Manipulation of microbiomes in other body systems is currently in practice, with the gastrointestinal system being the most studied to date. Fecal microbiota transplants have been used to treat Clostridium difficile colitis and have also been shown to induce remission and decreased symptoms in a variety of other gastrointestinal disease states, including inflammatory bowel disease and functional bowel syndromes [24]. In addition, it has been demonstrated that altering the gut microbiome with fecal transplants in mouse models improves efficiency of cancer immunotherapies [25]. Goldenberg et al. [26] published a recent Cochrane review that found moderate evidence that probiotics are effective in preventing C. difficile-associated diarrhea. The success of treating diseases of the gastrointestinal system by manipulation of the microbiome is an indicator that treating other body systems, such as the urinary system in patients with NB, may be an effective approach to other disease states.

16S rRNA gene sequencing has been shown to offer the potential for improved understanding of urinary health and disease through the isolation of organisms not detected through cultivation-based techniques [12]. It provides greater sensitivity regarding the composition of commensal and pathogenic microbes in urine over time. Potential disadvantages of 16s rRNA gene sequencing are that it does not differentiate between living and dead or active and present microbes, neither does it describe the function of microbes within the urine ecosystem, including the significance of species detected in low amounts [12, 16]. Further, the sequencing approach used in this report (SMRT sequencing) may not be able to provide results in a timely manner required for clinical practice. However, sequencing technology is advancing rapidly. For example, as of this writing Oxford Nanopore Technologies (Oxford Science Park, UK) offers a portable device called MinION for sequencing of long reads and data analysis in real time. They are currently seeking an Food and Drug Administration approval for a device that can be used for point-of-care diagnostics. Therefore, it is anticipated that in the near future, such assessments may be possible for clinical use.

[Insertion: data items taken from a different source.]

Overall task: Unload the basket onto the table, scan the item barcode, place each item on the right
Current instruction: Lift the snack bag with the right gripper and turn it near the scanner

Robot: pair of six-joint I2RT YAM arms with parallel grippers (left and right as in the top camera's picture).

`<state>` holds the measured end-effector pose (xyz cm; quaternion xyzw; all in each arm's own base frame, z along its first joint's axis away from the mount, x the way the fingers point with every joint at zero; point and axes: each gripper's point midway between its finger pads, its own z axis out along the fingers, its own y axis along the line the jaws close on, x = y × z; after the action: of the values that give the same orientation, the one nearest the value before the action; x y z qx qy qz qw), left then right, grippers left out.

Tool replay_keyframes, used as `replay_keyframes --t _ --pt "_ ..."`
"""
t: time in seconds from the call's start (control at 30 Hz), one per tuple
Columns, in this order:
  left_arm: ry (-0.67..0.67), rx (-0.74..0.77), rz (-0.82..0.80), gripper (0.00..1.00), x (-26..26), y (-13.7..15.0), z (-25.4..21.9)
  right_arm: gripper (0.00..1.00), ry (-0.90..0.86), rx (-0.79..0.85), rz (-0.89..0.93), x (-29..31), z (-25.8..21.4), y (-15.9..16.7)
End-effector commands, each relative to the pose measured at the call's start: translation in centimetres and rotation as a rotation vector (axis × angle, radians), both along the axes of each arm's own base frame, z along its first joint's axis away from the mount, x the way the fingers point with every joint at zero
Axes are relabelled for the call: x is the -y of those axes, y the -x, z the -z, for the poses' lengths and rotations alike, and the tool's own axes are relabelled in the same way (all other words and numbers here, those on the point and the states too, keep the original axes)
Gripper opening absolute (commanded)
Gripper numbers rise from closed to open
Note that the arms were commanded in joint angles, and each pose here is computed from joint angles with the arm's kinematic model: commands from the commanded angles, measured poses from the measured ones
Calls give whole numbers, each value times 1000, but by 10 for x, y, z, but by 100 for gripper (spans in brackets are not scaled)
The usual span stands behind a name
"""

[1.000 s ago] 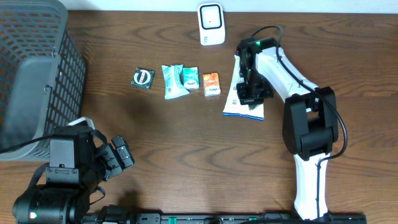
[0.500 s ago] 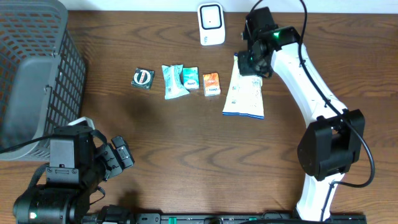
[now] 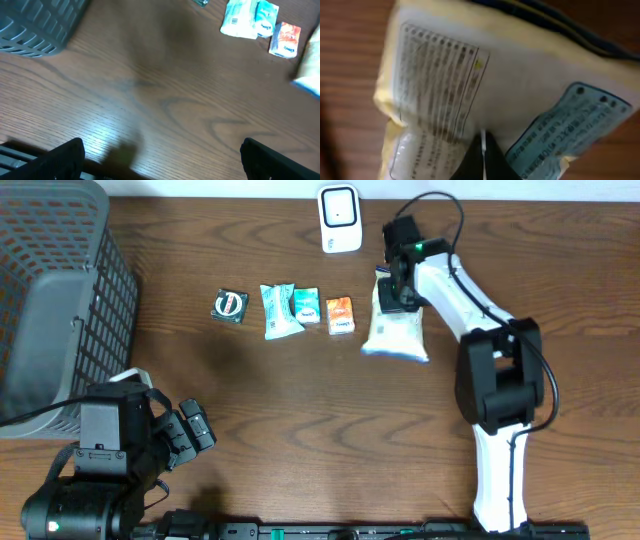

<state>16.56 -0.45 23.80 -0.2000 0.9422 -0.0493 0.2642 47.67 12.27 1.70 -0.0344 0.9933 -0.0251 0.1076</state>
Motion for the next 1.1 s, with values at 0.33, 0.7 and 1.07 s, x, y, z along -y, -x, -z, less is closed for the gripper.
replay_keyframes --t 0.33,0.7,1.07 --pt "-2 -3 -6 98 -1 0 0 1 -22 -124 87 44 -61 36" --pt "-2 -3 -6 97 -1 0 0 11 -45 -350 22 16 -60 107" --pt "-2 -3 -6 97 -1 0 0 1 -32 -390 30 17 5 131"
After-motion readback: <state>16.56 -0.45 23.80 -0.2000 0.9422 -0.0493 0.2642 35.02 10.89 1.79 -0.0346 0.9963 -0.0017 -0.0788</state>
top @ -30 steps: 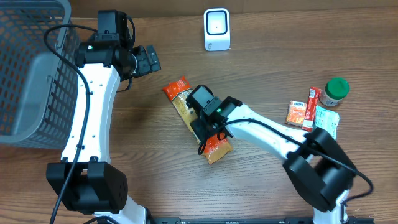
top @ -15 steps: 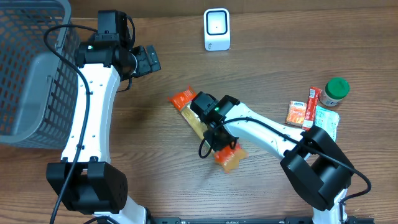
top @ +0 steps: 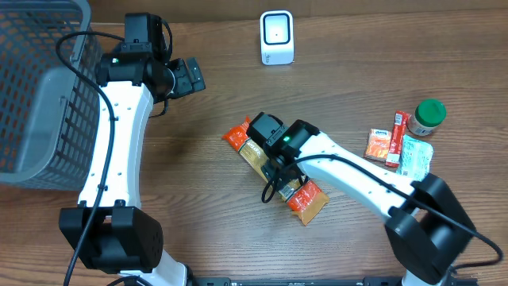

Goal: Scan the item barcode
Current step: 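Grasp the spaghetti package with the right gripper, rotating it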

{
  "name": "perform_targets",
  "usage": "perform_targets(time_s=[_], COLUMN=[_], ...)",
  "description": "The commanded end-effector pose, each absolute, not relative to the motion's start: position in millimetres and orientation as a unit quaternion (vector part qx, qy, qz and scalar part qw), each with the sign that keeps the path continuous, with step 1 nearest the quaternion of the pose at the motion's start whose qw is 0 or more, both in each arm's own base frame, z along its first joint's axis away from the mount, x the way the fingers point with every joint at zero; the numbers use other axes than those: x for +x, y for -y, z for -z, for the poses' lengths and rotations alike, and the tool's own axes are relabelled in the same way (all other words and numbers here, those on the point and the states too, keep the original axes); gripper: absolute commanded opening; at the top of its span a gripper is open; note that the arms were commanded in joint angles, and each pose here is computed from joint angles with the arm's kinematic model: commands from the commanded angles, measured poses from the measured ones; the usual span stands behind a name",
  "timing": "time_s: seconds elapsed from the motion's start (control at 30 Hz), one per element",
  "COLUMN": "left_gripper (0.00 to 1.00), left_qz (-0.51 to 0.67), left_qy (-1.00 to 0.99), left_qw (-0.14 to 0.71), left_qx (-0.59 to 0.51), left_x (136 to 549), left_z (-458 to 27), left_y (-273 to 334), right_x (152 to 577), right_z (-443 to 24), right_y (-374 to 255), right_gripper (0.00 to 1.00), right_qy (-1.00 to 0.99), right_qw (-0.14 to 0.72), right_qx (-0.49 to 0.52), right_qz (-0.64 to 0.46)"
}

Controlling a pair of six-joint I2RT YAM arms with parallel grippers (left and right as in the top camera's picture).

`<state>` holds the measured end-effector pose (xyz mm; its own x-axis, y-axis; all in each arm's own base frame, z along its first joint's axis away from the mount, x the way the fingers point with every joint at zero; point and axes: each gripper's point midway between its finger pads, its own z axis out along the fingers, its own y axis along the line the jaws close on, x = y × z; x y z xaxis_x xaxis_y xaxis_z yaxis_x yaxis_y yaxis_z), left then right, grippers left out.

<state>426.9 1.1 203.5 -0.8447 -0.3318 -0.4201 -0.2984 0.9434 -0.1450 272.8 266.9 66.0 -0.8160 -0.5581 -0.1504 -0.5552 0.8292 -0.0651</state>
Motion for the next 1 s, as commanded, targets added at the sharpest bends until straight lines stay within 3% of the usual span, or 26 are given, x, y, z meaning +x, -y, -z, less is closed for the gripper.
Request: perform_targets(time_s=[0.0,0.3,0.6,0.67,0.7,0.73,0.77,0.97], left_gripper=[1.0,1.0,0.99,1.0,0.99,1.0,0.99,1.0], left_qz=[0.032,0.032,0.032,0.032,0.032,0.032,0.032,0.032], left_qy=[-0.961,-0.961,-0.961,-0.961,-0.961,-0.961,-0.961,-0.961], left_qw=[0.225,0.225,0.225,0.225,0.225,0.225,0.225,0.225], left_qx=[-0.159,-0.159,-0.159,-0.159,-0.158,-0.159,-0.159,-0.159], left_x=[429,429,429,429,429,429,429,429], left_z=[-202,-202,-202,-202,-202,-202,-202,-202], left_y=[-2,-2,-2,-2,-2,-2,-2,-2], right_x=[283,310,316,313,312,311,310,309], right_z=[-87,-72,-12,-3,-1,0,-1,0], right_y=[-289,-315,-326,-324,-323,-321,-320,-319], right_gripper=[0.79,0.92,0.91,0.86,0.8,0.67,0.63,0.48], right_qy=[-0.949,-0.933,-0.926,-0.928,-0.928,-0.929,-0.929,-0.929], right_qw=[0.118,0.175,0.154,0.143,0.139,0.135,0.134,0.13], right_qx=[-0.29,-0.313,-0.343,-0.345,-0.346,-0.346,-0.346,-0.347], right_qz=[-0.042,-0.042,-0.018,-0.013,-0.011,-0.008,-0.008,-0.006])
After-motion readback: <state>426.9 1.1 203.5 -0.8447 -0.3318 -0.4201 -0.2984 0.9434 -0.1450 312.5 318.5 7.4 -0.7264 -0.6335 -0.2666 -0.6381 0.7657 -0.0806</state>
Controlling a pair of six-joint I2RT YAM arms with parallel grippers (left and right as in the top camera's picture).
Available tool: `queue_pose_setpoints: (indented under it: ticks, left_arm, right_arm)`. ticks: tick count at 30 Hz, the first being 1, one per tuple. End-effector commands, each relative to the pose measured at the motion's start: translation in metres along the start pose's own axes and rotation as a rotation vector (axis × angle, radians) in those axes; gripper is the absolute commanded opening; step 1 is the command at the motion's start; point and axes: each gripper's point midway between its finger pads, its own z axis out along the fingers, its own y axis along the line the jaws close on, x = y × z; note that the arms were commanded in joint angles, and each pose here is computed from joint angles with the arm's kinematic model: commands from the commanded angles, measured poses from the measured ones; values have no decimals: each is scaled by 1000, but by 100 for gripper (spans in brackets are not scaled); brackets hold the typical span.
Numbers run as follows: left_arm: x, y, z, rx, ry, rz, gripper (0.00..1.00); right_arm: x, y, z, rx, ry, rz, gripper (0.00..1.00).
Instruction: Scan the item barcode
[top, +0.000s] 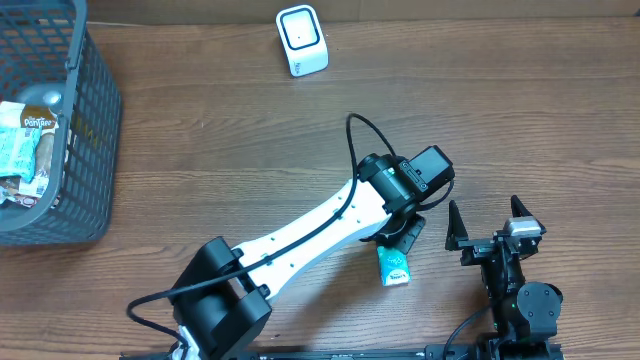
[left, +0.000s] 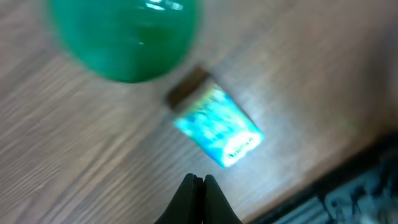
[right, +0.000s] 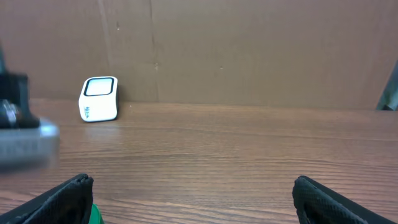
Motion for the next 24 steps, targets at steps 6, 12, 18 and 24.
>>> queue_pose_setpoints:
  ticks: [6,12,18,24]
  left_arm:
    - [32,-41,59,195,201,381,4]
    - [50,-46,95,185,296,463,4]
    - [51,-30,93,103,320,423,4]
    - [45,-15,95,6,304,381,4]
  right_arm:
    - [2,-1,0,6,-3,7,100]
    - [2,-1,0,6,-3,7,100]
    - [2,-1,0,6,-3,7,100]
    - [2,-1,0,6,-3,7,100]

Limitations of this work include the single case approach, lack of ability to generalize microbiome findings as the patient had augmentation cystoplasty, and lack of information on antimicrobials taken during the study period.

In conclusion, this case supports our previous work that a healthy urine microbiome exists in the absence of urinary symptoms, and in this individual with NB with augmentation cystoplasty due to SCI, the healthy urine microbiome is represented largely by pathogenic or potentially pathogenic bacterial species. Further, this subject had a notable lack of Lactobacillus during all states of health, which differs from findings in people with normally functioning bladders, indicating that this may be a target for future work and clinical advancement. Findings from the case are suggestive that monitoring changes in urine inflammatory biomarkers (as opposed to absolute values) in conjunction with symptoms may be more valuable than currently considered in differentiating UTI from ABU. Further, better understanding of SCI-specific urinary symptoms, such as increased spasticity, may be valuable in differentiating ABU from UTI. Lastly, this case represents the first report of B. fungorum in the urine of an individual with SCI, suggesting the role of bacterial inter-relationships and functions in addition to magnitude of growth on traditional cultivation.